__TASK REQUIREMENTS__:
Going through the data below, copy out each line where the word "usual" shows up.

------------------------

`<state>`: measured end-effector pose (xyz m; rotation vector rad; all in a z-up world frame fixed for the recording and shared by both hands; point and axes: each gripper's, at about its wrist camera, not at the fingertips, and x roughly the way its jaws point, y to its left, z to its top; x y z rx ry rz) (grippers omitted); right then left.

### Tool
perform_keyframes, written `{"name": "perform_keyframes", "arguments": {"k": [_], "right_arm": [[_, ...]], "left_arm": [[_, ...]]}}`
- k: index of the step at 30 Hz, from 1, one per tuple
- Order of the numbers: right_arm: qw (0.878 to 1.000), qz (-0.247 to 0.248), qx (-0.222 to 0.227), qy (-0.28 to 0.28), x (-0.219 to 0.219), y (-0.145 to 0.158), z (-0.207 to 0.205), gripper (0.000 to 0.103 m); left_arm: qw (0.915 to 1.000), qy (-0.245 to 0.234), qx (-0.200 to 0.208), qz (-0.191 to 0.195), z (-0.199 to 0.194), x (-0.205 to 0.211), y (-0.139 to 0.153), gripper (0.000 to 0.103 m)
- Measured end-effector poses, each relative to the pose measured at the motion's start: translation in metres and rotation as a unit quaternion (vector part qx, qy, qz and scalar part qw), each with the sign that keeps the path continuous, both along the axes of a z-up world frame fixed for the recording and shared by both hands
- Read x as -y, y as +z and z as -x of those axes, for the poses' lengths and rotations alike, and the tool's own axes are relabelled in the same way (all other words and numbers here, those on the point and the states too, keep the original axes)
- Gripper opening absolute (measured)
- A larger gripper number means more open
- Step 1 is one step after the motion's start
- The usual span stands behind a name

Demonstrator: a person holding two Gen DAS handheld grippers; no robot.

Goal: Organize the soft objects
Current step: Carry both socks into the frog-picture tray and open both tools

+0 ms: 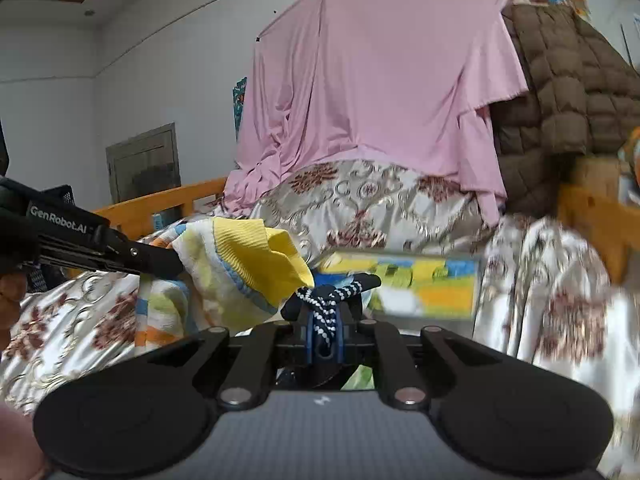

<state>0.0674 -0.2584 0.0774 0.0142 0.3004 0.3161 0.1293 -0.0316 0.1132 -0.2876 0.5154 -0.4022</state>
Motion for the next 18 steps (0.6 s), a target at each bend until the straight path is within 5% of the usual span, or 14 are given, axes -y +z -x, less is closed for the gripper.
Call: {"name": "perform_keyframes", "arguments": {"k": [9, 18], "right_arm": [[1.000, 0.013, 0.007, -0.012, 0.021, 0.030, -0.115, 0.012], [0.998, 0.040, -0.026, -0.051, 0.041, 0.007, -0.248, 0.012]], "left_arm": [[0.9992, -0.009, 0.037, 0.015, -0.120, 0.027, 0.015, 0.008], [0.9990, -0.034, 0.029, 0.002, -0.256, 0.065, -0.016, 0.008]]}}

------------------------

__SOLUTION TO THIS TASK__:
- The usual span stands behind a name
Motion for the next 18 steps (0.6 s), a target at each bend until the straight path is within 5% of the usual span, or 14 are given, axes -y +z -x, less is closed for the gripper.

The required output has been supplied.